# DESCRIPTION OF THE TASK
Pull out every line of the listing below where "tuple" appears.

= Beginning of Section =

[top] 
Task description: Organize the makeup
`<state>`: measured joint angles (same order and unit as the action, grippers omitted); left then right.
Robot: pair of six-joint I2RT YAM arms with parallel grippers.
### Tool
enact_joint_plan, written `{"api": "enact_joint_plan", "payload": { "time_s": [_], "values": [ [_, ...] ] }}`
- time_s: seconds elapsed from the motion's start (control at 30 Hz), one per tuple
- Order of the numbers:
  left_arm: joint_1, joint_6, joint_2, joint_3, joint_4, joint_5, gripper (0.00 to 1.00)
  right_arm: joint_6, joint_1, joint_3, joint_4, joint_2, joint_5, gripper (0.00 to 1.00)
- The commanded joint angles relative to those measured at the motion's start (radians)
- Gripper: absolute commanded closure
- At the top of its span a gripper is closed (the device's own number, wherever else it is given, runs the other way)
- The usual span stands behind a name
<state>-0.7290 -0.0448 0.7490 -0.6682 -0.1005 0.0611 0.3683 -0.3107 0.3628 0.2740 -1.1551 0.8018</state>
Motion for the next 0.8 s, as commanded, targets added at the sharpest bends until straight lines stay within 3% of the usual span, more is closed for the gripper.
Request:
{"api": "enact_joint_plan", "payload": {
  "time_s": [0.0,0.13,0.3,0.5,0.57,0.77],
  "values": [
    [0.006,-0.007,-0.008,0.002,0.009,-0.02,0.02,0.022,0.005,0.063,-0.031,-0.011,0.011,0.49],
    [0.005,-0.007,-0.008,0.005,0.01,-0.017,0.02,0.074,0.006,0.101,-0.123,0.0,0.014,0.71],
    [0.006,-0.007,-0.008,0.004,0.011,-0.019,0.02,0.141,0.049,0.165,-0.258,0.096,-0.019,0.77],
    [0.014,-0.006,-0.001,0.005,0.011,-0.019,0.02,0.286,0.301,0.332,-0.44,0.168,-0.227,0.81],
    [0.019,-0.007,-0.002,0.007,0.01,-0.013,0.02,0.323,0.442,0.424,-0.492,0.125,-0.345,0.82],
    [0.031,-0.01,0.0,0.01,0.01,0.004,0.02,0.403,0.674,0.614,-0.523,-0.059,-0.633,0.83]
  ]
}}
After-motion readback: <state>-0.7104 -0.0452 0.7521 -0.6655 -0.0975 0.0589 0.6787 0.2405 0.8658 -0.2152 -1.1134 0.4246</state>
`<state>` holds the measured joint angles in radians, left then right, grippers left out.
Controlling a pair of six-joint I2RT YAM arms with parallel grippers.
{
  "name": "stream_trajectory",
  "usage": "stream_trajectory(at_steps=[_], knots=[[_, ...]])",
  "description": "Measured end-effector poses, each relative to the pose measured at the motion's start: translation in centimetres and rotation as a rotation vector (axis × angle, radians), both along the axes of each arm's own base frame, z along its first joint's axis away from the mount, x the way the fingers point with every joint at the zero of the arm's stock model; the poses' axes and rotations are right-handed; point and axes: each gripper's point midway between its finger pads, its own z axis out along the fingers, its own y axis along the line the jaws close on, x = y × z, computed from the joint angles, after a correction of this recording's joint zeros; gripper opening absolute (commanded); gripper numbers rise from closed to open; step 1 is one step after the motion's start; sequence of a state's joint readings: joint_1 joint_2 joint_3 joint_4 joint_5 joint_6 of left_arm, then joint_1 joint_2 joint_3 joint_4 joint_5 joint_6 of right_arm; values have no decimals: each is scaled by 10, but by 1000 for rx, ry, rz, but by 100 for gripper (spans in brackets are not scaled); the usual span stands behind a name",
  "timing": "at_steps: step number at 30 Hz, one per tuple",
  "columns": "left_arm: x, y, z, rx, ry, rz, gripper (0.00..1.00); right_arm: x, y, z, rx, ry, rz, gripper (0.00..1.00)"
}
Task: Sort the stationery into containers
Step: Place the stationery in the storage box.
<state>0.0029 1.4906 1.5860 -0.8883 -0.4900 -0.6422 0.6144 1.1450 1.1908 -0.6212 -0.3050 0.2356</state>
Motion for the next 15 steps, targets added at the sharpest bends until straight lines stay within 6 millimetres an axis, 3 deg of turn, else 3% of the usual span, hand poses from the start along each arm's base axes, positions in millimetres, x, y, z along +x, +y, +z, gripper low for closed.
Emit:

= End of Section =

# WRITTEN SOLUTION
- time_s: seconds elapsed from the motion's start (control at 30 Hz), one per tuple
  "timing": "at_steps: step number at 30 Hz, one per tuple",

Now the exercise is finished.